START Input

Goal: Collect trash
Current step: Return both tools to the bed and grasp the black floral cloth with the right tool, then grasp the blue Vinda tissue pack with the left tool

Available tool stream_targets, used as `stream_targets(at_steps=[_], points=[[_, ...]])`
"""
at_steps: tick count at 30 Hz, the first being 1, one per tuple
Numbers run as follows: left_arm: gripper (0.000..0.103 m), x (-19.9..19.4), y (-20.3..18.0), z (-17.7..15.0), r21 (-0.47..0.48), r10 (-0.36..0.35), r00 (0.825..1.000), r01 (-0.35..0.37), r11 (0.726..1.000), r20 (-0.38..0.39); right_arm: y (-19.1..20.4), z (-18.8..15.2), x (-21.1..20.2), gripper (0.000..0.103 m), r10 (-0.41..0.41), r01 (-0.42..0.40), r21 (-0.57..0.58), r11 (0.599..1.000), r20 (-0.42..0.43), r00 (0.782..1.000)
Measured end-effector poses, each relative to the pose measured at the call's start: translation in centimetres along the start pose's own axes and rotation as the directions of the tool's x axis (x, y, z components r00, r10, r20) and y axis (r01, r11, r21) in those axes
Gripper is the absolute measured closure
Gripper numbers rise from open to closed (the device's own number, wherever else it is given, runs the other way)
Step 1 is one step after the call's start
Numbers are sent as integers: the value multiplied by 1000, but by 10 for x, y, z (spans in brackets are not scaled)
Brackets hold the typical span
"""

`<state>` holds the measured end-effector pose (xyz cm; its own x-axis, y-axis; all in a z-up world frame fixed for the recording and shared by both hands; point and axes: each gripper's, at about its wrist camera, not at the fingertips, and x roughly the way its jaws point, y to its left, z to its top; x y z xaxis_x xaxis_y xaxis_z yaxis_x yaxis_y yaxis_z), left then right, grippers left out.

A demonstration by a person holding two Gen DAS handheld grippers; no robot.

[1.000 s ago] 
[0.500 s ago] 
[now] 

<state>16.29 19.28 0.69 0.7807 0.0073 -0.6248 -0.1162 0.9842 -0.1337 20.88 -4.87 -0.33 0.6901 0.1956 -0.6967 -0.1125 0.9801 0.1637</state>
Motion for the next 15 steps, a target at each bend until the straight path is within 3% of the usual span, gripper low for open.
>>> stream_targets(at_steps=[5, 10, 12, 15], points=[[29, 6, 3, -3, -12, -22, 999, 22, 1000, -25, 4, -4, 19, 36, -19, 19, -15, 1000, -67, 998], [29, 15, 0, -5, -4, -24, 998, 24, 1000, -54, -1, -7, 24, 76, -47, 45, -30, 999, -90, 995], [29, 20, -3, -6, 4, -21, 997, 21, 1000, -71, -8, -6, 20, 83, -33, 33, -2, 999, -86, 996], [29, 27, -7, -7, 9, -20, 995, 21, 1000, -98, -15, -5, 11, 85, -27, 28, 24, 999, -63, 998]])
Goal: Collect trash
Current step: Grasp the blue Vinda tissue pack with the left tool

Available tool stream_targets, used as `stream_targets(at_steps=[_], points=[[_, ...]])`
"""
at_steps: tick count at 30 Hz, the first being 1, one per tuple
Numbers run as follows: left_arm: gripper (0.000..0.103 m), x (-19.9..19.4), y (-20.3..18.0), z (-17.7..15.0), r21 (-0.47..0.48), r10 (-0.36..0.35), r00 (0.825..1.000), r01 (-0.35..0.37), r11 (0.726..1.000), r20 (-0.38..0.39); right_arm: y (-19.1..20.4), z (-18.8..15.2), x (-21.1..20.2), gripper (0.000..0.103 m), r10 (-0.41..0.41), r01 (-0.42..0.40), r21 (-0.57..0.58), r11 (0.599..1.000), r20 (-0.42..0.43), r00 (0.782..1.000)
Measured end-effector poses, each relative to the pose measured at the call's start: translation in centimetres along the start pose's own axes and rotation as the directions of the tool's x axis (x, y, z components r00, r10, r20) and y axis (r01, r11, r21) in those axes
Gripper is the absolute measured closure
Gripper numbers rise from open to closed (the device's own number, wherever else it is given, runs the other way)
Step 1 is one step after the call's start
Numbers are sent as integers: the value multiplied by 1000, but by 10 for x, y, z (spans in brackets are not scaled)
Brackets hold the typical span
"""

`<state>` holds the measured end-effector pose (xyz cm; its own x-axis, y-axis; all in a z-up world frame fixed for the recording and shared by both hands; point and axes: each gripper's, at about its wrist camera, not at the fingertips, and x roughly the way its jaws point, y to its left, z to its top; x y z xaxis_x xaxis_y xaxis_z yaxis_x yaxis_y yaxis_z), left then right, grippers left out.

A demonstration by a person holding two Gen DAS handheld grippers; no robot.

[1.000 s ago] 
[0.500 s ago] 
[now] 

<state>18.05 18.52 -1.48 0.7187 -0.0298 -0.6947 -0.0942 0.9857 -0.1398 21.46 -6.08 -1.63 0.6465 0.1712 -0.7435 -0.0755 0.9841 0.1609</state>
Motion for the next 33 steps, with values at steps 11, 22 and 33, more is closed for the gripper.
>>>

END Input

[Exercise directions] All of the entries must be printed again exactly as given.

[Written solution]
Goal: Collect trash
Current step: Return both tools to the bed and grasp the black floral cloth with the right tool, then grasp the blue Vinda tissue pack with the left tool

Available tool stream_targets, used as `stream_targets(at_steps=[_], points=[[_, ...]])`
"""
at_steps: tick count at 30 Hz, the first being 1, one per tuple
Numbers run as follows: left_arm: gripper (0.000..0.103 m), x (-19.9..19.4), y (-20.3..18.0), z (-17.7..15.0), r21 (-0.47..0.48), r10 (-0.36..0.35), r00 (0.825..1.000), r01 (-0.35..0.37), r11 (0.726..1.000), r20 (-0.38..0.39); right_arm: y (-19.1..20.4), z (-18.8..15.2), x (-21.1..20.2), gripper (0.000..0.103 m), r10 (-0.41..0.41), r01 (-0.42..0.40), r21 (-0.57..0.58), r11 (0.599..1.000), r20 (-0.42..0.43), r00 (0.782..1.000)
Measured end-effector poses, each relative to the pose measured at the call's start: translation in centimetres along the start pose's own axes and rotation as the directions of the tool's x axis (x, y, z components r00, r10, r20) and y axis (r01, r11, r21) in those axes
Gripper is the absolute measured closure
Gripper numbers rise from open to closed (the device's own number, wherever else it is given, runs the other way)
Step 1 is one step after the call's start
Numbers are sent as integers: the value multiplied by 1000, but by 10 for x, y, z (spans in brackets are not scaled)
Brackets hold the typical span
"""

`<state>` holds the measured end-effector pose (xyz cm; its own x-axis, y-axis; all in a z-up world frame fixed for the recording and shared by both hands; point and axes: each gripper's, at about its wrist camera, not at the fingertips, and x roughly the way its jaws point, y to its left, z to its top; x y z xaxis_x xaxis_y xaxis_z yaxis_x yaxis_y yaxis_z), left then right, grippers left out.

A demonstration by a person holding two Gen DAS handheld grippers; no robot.

[1.000 s ago] 
[0.500 s ago] 
[now] 

<state>16.29 19.28 0.69 0.7807 0.0073 -0.6248 -0.1162 0.9842 -0.1337 20.88 -4.87 -0.33 0.6901 0.1956 -0.6967 -0.1125 0.9801 0.1637</state>
Motion for the next 15 steps, a target at each bend until the straight path is within 3% of the usual span, gripper low for open.
>>> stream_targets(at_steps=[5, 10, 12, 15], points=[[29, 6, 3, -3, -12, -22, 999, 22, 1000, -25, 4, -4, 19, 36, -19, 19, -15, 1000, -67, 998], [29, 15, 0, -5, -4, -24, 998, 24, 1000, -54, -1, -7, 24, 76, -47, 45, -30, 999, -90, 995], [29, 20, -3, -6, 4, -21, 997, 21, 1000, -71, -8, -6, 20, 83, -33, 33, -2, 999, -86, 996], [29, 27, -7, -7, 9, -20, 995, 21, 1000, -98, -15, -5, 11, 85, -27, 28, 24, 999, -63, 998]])
Goal: Collect trash
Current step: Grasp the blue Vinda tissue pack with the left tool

Available tool stream_targets, used as `stream_targets(at_steps=[_], points=[[_, ...]])`
"""
at_steps: tick count at 30 Hz, the first being 1, one per tuple
Numbers run as follows: left_arm: gripper (0.000..0.103 m), x (-19.9..19.4), y (-20.3..18.0), z (-17.7..15.0), r21 (-0.47..0.48), r10 (-0.36..0.35), r00 (0.825..1.000), r01 (-0.35..0.37), r11 (0.726..1.000), r20 (-0.38..0.39); right_arm: y (-19.1..20.4), z (-18.8..15.2), x (-21.1..20.2), gripper (0.000..0.103 m), r10 (-0.41..0.41), r01 (-0.42..0.40), r21 (-0.57..0.58), r11 (0.599..1.000), r20 (-0.42..0.43), r00 (0.782..1.000)
Measured end-effector poses, each relative to the pose measured at the call's start: translation in centimetres along the start pose's own axes and rotation as the directions of the tool's x axis (x, y, z components r00, r10, r20) and y axis (r01, r11, r21) in those axes
Gripper is the absolute measured closure
Gripper numbers rise from open to closed (the device's own number, wherever else it is given, runs the other way)
Step 1 is one step after the call's start
Numbers are sent as integers: the value multiplied by 1000, but by 10 for x, y, z (spans in brackets are not scaled)
Brackets hold the typical span
"""

`<state>` holds the measured end-effector pose (xyz cm; its own x-axis, y-axis; all in a z-up world frame fixed for the recording and shared by both hands; point and axes: each gripper's, at about its wrist camera, not at the fingertips, and x roughly the way its jaws point, y to its left, z to its top; x y z xaxis_x xaxis_y xaxis_z yaxis_x yaxis_y yaxis_z), left then right, grippers left out.

A demonstration by a person holding two Gen DAS handheld grippers; no robot.

[1.000 s ago] 
[0.500 s ago] 
[now] 

<state>18.05 18.52 -1.48 0.7187 -0.0298 -0.6947 -0.0942 0.9857 -0.1398 21.46 -6.08 -1.63 0.6465 0.1712 -0.7435 -0.0755 0.9841 0.1609</state>
Motion for the next 33 steps, with values at steps 11, 22 and 33, more is closed for the gripper.
>>>

No further work remains on this exercise.